Another critical source of funds for native elders comes from the Department of Veterans Affairs (VA). Nearly 1 percent of veterans identify as American Indian or Alaska Native, and compared with all other veterans, more native veterans have a disability. A 2009 study found that of 64,746 IHS enrollees who sought care from the Veterans Health Administration (VHA), IHS, or both, 25 percent accessed care at both health care organizations, but most accessed IHS care only. Another 2009 study found there was little coordination between the VHA and the IHS, resulting in care delays and treatment conflicts. Tribes and the IHS have been working to improve the coordination of services funded by the Administration on Aging, the IHS, and the VA to stretch these existing resources.

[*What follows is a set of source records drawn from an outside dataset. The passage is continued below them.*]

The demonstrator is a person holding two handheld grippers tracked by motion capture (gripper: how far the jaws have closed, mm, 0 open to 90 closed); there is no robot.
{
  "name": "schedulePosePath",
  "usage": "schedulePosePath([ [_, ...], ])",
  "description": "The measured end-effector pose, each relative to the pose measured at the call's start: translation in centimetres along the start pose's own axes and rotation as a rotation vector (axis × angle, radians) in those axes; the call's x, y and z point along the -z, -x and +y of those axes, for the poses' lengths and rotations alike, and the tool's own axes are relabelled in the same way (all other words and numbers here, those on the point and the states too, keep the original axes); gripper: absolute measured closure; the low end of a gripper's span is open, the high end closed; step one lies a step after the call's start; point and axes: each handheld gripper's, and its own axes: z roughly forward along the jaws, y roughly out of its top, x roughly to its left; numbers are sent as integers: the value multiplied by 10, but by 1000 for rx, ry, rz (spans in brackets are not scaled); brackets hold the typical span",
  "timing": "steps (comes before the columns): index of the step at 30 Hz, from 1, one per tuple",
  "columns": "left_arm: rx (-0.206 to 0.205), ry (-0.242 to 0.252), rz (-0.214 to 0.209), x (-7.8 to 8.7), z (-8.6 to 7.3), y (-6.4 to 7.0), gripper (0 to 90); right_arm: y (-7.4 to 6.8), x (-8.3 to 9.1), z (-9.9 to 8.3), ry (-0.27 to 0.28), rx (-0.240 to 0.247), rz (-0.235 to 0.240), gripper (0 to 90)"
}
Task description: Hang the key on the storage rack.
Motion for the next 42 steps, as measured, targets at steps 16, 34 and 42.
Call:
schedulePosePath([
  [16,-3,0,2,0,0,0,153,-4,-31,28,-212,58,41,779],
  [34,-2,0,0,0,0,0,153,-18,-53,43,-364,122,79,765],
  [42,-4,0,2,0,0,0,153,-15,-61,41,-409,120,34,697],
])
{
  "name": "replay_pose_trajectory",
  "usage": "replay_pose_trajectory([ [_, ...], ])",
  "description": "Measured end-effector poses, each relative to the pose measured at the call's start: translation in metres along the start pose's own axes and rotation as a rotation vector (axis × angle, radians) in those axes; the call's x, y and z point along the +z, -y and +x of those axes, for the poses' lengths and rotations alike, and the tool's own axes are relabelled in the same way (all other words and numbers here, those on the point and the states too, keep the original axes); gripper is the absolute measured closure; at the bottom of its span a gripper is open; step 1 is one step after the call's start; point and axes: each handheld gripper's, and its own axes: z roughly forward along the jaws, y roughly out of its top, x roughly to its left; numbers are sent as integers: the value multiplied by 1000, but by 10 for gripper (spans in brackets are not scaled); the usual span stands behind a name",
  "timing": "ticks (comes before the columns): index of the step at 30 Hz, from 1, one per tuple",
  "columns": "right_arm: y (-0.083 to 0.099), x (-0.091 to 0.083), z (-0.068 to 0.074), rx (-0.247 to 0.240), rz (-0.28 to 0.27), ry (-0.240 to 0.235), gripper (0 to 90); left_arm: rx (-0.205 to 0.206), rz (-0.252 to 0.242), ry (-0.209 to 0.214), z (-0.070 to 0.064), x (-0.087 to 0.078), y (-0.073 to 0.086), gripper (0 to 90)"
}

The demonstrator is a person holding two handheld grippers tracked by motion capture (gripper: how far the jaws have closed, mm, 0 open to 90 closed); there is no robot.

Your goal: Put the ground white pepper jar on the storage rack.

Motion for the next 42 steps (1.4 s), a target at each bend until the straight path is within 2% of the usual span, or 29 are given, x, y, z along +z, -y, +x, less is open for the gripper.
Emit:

Dedicated Funding Would Provide Flexibility
Having dedicated funding for long-term services and supports for Native Americans would give tribes flexibility in designing programs that meet their populations’ unique needs.
Like many older Americans, Native American elders prefer to live at home or in home-like settings. However, many native communities are located in extremely rural areas, may lack electricity and running water, and may be accessible only by dirt roads. All of this makes it difficult to “age in place” or receive home-based care.
“It’s not unusual in Navajo [Nation] to see elders enter facility-based care in the fall and go back home in the summer,” Finke says. “You might see the same thing in Alaska.”
In western Navajo Nation, which encompasses parts of Arizona and Utah, communities are isolated from one another, and some remain completely cut off from modern amenities such as electricity and water service.
The Tuba City Regional Health Care Corporation, a tribally run health organization that serves the western Navajo region, confronts these issues on a daily basis. The health system wants to open a 24-unit independent living center in the town of Kaibeto, for residents older than age 65 who can no longer remain at home, or no longer want to.
“We wanted to create a community where elderly could live longer,” says Lynette Bonar, CEO of Tuba City Regional Health Care. “If we could get elders into those homes, they don’t have to chop wood, use an outhouse, and haul their water.”
However, finding the resources for this and other long-term care projects has proved challenging. Bonar hopes to fund the independent living center in part with Housing Choice (Section 8) housing subsidies from the Department of Housing and Urban Development. In nearby off-reservation towns, the vouchers are available to low-income families, the elderly, and the disabled to subsidize rent. Bonar is seeking to adapt the program for people living on the Navajo reservation.
The health system also has designed, with the help of the Navajo Housing Authority, a 90-bed long-term care facility that would include nursing home care (there are currently about 17 tribally run nursing homes in the US) but needs an additional $30 million in funding to complete the project, Bonar says.
Each tribe is different, as are the needs and preferences of their members, and the limitations or opportunities presented by their geographies. In Alaska, tribes have begun focusing on home- and community-based services as an alternative to nursing homes, which some villages have struggled to fill and staff, Lewis says. In particular, tribes are exploring small group homes for semi-independent elders, with a community member on site to help prepare meals but no health services provided, as one potential model.
A one-size-fits-all approach to enhancing long-term care in Indian Country is unlikely to satisfy everyone. Tribally run health systems have shown themselves to be innovators when it comes to using the funds available to them to meet the unique needs of their members. As the older native population grows, these innovations should be supported. Tribes want to care for their elders, Finke says. “But they can’t do that without resources.”